Goal of the exercise:
The answer must be one number: how many lines below contain the word "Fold".

(Stored records)

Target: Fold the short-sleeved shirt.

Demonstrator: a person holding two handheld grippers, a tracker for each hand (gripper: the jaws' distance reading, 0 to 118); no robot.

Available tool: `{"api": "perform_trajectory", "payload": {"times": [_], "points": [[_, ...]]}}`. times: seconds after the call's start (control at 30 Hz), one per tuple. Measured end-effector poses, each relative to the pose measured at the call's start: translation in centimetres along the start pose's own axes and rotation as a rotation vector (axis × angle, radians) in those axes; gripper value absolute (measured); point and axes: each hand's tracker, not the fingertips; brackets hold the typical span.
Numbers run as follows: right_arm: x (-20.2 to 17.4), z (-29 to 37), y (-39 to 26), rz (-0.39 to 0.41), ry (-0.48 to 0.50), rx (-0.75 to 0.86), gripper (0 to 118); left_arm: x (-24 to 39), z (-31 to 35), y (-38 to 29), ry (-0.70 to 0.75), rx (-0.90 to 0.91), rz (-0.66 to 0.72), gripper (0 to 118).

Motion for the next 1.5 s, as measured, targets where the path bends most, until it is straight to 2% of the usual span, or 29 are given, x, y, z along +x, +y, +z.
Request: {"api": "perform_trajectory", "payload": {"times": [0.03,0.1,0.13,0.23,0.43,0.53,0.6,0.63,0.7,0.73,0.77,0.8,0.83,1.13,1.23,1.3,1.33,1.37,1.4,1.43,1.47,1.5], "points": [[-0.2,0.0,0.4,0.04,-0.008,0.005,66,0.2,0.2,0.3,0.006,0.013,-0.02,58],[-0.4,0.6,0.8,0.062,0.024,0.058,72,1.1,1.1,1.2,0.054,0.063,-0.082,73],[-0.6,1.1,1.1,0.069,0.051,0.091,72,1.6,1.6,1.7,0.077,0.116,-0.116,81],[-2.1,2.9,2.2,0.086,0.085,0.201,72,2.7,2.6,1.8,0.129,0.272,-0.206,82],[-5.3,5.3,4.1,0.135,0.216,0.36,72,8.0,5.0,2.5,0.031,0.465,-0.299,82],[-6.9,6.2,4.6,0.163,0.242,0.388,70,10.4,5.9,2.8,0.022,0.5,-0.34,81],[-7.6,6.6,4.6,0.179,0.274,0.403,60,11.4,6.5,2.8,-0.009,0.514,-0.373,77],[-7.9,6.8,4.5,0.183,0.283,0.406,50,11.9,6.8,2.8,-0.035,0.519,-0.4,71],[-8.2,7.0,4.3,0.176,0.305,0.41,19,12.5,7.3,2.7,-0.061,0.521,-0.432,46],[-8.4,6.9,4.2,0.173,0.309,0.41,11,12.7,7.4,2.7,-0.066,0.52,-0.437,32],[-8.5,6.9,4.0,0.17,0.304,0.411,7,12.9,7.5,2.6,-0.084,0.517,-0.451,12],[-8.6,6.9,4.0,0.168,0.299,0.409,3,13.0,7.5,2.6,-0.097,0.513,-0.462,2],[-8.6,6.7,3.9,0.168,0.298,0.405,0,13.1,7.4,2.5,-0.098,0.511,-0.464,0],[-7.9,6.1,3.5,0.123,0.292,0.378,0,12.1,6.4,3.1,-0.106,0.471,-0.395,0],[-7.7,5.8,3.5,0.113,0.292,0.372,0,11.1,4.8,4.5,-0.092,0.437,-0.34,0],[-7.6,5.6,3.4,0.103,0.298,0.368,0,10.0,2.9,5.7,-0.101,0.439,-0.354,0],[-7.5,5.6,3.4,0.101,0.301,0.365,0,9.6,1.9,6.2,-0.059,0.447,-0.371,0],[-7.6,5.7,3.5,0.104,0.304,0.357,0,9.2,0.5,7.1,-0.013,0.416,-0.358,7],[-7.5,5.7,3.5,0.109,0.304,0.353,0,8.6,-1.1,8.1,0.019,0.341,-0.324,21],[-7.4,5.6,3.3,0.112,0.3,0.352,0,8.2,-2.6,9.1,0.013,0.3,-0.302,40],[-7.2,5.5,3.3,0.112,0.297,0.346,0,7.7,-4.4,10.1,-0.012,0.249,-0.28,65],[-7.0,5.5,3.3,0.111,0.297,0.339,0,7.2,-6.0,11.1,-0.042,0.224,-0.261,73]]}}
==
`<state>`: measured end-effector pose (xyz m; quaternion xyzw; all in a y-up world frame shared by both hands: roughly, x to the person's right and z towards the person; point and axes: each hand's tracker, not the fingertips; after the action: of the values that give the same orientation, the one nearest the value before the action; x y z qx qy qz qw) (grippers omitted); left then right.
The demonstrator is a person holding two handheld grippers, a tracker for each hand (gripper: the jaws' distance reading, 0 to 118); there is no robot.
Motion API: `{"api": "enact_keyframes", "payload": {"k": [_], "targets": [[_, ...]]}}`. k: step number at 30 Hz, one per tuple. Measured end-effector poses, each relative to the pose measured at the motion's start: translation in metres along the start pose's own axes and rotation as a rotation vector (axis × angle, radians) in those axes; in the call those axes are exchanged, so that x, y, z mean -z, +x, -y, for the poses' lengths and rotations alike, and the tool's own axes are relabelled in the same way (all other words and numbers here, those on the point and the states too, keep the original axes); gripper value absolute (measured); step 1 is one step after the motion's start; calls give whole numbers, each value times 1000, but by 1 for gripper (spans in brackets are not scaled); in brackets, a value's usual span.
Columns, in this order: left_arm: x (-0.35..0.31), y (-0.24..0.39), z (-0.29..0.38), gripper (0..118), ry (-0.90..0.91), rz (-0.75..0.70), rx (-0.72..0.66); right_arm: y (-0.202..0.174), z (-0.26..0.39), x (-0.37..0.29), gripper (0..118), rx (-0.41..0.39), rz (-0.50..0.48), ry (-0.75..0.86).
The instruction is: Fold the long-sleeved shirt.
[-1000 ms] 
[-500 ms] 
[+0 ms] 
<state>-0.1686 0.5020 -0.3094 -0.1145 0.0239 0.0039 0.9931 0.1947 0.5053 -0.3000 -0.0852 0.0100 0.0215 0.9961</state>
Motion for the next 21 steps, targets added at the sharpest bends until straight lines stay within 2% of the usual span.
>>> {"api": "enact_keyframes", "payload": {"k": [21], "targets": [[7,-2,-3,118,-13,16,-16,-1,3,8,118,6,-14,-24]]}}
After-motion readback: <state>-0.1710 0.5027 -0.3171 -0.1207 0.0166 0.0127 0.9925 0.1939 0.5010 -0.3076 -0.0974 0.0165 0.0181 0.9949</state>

Solution to the problem:
2